Hello,
just out of curiosity:
How can your code be meaningful in this way? E.g. current_age = birthdate - Sys.Date()
, unless your birthdate
entry is in the future, your value would be negative.
Looking at this post from SO: r - How to reconcile purrr::map with case_when - Stack Overflow, it seems better to use cut
for your request. I will use positive date values for the reprex, since negative Dates don't seem logical for me.
library(tidyverse)
data <- data.frame(
id = 1:100,
current_age = sample(11:100,size = 100, replace = TRUE),
signed_age = sample(11:100, size = 100, replace = TRUE))
# to get a [0,20] category
breaks <- c(0,seq.default(20,100,10))
# define labels
labels <- c('Under 20','20-29','30-39','40-49','50-59','60-69','70-79','80-89','Over 90')
# longer way (but preferable I think if you really need the wide format)

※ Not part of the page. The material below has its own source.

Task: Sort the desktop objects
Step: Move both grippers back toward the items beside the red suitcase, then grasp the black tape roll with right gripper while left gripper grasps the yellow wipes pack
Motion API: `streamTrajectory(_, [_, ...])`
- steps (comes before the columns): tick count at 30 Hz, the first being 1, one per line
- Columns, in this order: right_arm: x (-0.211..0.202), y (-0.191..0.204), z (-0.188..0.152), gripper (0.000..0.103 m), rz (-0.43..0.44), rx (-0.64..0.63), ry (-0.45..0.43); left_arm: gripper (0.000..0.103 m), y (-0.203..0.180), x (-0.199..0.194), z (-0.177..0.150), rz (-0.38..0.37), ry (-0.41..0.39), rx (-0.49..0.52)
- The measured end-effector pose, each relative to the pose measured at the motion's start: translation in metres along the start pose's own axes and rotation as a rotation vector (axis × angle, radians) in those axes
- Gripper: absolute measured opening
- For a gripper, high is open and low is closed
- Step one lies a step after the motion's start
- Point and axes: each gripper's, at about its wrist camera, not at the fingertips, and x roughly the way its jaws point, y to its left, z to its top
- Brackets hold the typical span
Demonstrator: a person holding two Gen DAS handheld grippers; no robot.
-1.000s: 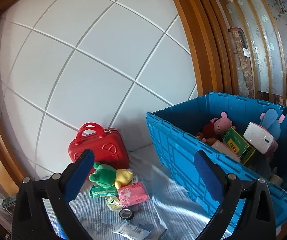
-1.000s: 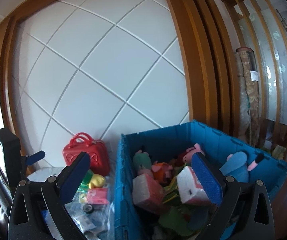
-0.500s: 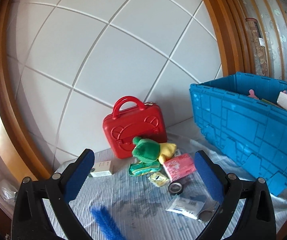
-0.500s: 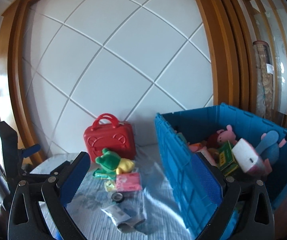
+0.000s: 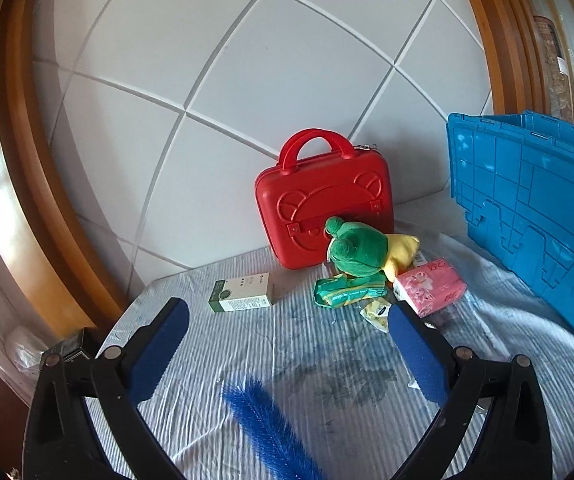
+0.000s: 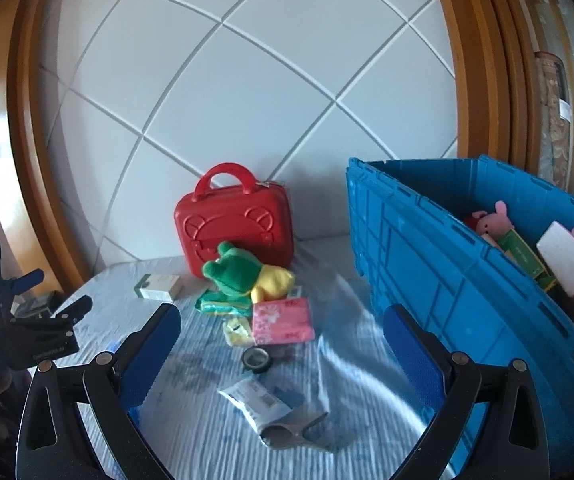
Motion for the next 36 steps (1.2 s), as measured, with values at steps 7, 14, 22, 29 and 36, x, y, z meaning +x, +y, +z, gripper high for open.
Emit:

# is faster as well, since no pivot_longer or pivot_wider happens
data |>
mutate(current_age_bucket = cut(x = current_age,
breaks = breaks,
labels = labels,
right = FALSE,
include.lowest = TRUE),
signed_age_bucket = cut(x = signed_age,
breaks = breaks,
labels = labels,
right = FALSE,
include.lowest = TRUE)) |>
head()
#> id current_age signed_age current_age_bucket signed_age_bucket
#> 1 1 60 25 60-69 20-29
#> 2 2 50 69 50-59 60-69
#> 3 3 80 53 80-89 50-59
#> 4 4 48 16 40-49 Under 20
#> 5 5 74 44 70-79 40-49
#> 6 6 33 30 30-39 30-39
# probably better way regarding coding, but transforming into wide format is somewhat bad
data |>
pivot_longer(cols = c('current_age','signed_age'),
values_to = 'age', names_to = 'type_age') |>
mutate(
bucket = cut(x = age, breaks = breaks, labels = labels, right = FALSE, include.lowest = TRUE)
) |>
select(id, type_age, bucket) |>
pivot_wider(names_from = 'type_age', values_from = 'bucket') |>
head()
#> # A tibble: 6 × 3
#> id current_age signed_age
#> <int> <fct> <fct>
#> 1 1 60-69 20-29
#> 2 2 50-59 60-69
#> 3 3 80-89 50-59
#> 4 4 40-49 Under 20
#> 5 5 70-79 40-49
#> 6 6 30-39 30-39
rbenchmark::benchmark(
option1 = data |>
mutate(current_age_bucket = cut(x = current_age,
breaks = breaks,
labels = labels,
right = FALSE,
include.lowest = TRUE),
signed_age_bucket = cut(x = signed_age,
breaks = breaks,
labels = labels,
right = FALSE,
include.lowest = TRUE)),
option2 = data |>
pivot_longer(cols = c('current_age','signed_age'),
values_to = 'age', names_to = 'type_age') |>
mutate(
bucket = cut(x = age, breaks = breaks, labels = labels, right = FALSE, include.lowest = TRUE)
) |>
select(id, type_age, bucket) |>
pivot_wider(names_from = 'type_age', values_from = 'bucket')
)
#> test replications elapsed relative user.self sys.self user.child sys.child
#> 1 option1 100 0.44 1.000 0.28 0.06 NA NA
#> 2 option2 100 4.44 10.091 3.62 0.15 NA NA
Created on 2022-08-18 by the reprex package (v2.0.1)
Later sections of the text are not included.